* **Required action**: Search for the word "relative" in the entries. Each line that holds it should be copied.

* **Entries taken from a collection**:
* * * * * * * * *

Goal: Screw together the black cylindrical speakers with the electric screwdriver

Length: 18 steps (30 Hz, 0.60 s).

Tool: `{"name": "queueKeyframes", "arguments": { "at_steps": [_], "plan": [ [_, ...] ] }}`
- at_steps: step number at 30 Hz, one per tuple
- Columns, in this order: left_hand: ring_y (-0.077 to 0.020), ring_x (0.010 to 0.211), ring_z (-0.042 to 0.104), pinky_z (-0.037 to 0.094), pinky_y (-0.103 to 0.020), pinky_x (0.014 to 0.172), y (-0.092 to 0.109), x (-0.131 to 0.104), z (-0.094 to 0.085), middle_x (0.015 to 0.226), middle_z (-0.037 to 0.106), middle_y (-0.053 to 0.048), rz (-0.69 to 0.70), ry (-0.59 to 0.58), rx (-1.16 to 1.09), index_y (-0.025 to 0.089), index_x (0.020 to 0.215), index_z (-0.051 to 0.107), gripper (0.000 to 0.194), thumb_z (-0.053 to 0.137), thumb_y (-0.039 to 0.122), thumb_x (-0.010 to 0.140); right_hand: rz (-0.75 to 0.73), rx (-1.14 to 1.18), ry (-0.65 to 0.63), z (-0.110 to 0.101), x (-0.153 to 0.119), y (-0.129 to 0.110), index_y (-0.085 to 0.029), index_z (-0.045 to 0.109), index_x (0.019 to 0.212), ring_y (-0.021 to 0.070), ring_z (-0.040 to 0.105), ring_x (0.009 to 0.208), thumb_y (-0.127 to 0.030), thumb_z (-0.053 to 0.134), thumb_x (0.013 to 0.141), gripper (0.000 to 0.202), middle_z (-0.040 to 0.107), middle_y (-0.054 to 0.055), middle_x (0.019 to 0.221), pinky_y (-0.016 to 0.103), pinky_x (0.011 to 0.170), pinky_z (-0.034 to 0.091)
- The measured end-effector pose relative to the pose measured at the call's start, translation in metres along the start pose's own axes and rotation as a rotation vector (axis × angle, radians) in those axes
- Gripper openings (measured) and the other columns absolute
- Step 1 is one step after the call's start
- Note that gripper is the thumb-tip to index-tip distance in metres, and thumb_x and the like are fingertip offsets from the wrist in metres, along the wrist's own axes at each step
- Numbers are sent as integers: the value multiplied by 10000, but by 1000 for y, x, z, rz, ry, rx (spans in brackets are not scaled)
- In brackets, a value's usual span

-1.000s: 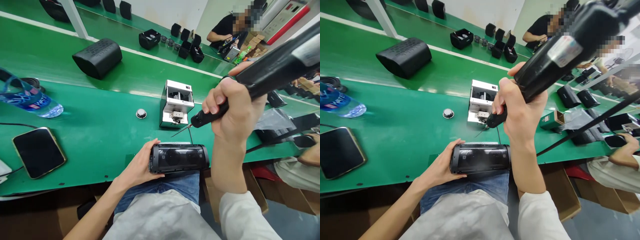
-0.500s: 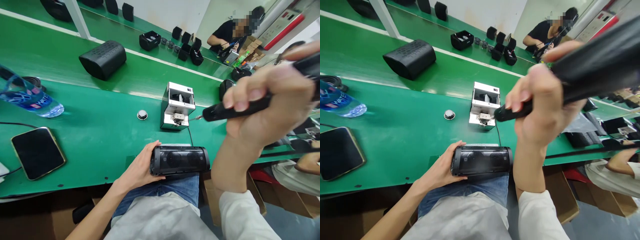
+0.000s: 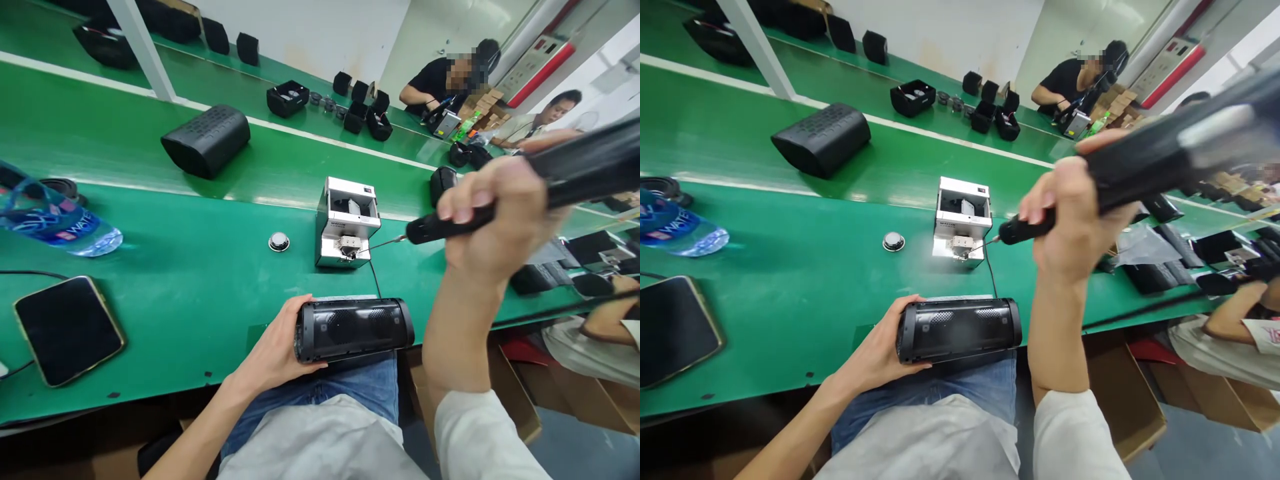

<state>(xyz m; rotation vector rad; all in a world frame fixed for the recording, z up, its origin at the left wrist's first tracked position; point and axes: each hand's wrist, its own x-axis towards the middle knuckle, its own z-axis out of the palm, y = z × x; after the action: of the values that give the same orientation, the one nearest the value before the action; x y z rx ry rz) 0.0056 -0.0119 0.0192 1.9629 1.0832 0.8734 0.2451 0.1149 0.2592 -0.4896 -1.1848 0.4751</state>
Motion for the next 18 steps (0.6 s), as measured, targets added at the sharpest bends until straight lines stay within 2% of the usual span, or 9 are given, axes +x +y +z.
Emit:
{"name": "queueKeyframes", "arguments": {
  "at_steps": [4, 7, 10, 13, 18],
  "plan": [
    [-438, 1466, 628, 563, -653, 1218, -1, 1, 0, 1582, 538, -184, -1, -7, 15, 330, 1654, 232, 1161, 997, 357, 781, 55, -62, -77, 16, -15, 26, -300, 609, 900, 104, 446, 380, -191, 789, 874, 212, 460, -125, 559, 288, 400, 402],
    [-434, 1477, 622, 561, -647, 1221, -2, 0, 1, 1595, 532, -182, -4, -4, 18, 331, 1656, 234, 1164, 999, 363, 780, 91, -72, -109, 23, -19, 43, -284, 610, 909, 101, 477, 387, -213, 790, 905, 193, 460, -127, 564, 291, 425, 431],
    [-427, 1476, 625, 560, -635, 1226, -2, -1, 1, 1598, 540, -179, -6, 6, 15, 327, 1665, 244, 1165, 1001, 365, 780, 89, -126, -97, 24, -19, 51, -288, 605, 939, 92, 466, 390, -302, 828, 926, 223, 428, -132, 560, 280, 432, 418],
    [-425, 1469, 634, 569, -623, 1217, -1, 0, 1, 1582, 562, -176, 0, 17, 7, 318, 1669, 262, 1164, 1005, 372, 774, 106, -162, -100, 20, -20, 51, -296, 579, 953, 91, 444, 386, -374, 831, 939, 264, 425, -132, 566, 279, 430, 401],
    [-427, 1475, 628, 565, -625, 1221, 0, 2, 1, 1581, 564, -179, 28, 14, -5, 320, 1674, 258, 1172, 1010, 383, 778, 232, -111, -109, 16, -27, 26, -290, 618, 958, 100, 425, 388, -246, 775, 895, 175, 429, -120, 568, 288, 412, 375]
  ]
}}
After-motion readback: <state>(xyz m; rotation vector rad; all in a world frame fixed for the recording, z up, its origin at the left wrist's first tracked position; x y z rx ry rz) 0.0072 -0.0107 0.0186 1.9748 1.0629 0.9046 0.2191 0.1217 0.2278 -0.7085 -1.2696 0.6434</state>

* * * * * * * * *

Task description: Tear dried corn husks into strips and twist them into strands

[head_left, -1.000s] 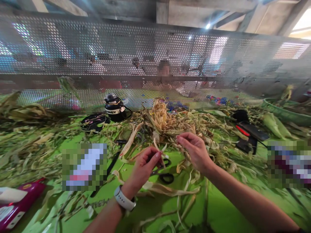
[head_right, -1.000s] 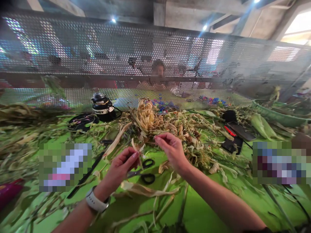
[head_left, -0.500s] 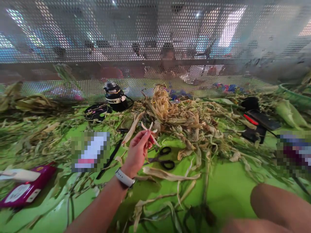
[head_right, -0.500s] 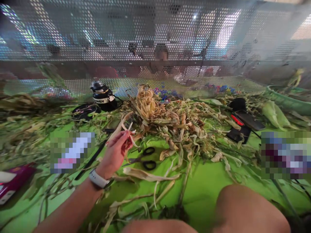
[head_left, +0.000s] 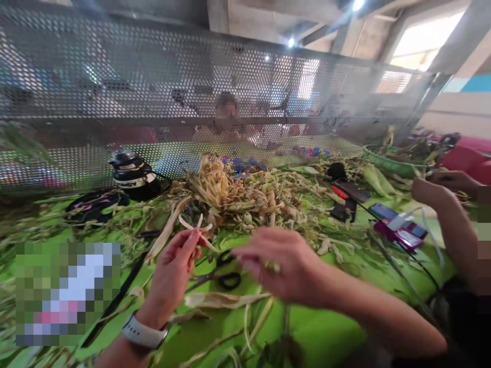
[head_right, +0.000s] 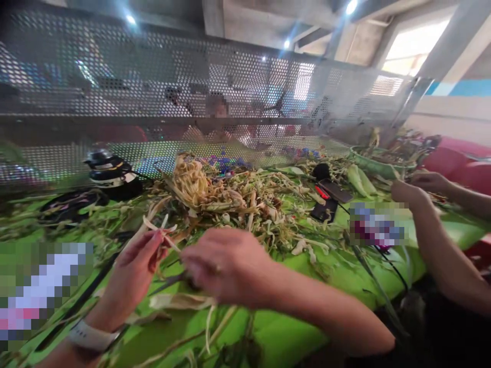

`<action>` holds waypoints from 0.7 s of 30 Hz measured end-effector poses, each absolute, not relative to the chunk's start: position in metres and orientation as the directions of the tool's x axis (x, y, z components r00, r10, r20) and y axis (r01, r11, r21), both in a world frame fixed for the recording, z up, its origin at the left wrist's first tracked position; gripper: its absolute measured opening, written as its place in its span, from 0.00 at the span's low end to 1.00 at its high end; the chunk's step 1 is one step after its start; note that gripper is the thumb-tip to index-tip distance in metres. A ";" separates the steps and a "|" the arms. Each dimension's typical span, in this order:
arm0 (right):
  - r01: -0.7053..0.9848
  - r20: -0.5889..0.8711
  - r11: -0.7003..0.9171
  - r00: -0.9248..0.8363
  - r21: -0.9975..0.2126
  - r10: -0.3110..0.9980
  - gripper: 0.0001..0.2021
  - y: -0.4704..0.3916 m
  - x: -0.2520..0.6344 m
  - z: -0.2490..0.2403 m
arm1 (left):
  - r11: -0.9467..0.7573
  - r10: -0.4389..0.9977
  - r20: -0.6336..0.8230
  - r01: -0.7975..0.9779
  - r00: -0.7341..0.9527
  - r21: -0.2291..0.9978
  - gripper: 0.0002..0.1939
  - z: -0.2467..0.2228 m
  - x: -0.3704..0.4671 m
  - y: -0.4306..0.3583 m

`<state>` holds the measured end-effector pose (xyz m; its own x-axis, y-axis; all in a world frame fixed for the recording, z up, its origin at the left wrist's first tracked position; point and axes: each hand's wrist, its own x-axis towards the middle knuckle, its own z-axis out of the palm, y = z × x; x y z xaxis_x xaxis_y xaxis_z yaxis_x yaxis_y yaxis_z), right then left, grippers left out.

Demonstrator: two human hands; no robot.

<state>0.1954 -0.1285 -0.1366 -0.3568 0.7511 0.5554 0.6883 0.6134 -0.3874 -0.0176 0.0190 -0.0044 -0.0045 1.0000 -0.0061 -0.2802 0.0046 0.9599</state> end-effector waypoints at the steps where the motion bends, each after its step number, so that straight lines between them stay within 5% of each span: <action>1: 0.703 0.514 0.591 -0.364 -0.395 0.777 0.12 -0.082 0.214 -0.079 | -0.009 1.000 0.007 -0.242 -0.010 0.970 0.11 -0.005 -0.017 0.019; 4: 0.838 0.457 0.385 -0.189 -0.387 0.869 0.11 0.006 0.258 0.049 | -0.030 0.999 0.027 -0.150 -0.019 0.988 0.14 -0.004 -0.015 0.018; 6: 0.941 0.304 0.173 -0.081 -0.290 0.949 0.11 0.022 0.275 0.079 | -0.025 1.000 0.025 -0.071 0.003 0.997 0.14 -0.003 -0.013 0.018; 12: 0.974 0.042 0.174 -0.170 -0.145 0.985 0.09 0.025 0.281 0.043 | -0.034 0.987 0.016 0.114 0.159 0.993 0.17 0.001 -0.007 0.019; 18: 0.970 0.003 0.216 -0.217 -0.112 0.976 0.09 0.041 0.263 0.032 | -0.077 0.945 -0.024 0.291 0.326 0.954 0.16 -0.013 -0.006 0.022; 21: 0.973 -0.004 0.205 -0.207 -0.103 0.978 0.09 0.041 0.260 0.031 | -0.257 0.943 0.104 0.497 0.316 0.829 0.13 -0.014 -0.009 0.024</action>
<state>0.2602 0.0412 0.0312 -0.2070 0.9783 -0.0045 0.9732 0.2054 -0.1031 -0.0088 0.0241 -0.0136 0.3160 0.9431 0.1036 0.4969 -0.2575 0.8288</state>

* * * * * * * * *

* **Problem solution**:
- The measured end-effector pose relative to the pose measured at the call's start, translation in metres along the start pose's own axes and rotation as a rotation vector (axis × angle, radians) in those axes
`<action>` holds waypoints from 0.7 s of 30 Hz measured end-effector poses, each absolute, not relative to the chunk's start: position in metres and orientation as the directions of the tool's x axis (x, y, z components r00, r10, r20) and y axis (r01, r11, r21), both in a world frame fixed for the recording, z up, its origin at the left wrist's first tracked position; gripper: its absolute measured opening, written as its place in its span, from 0.00 at the span's low end to 1.00 at its high end; the chunk's step 1 is one step after its start; note that gripper is the thumb-tip to index-tip distance in metres. A ";" separates the steps and a "|" the arms. Each dimension's typical span, in this order:

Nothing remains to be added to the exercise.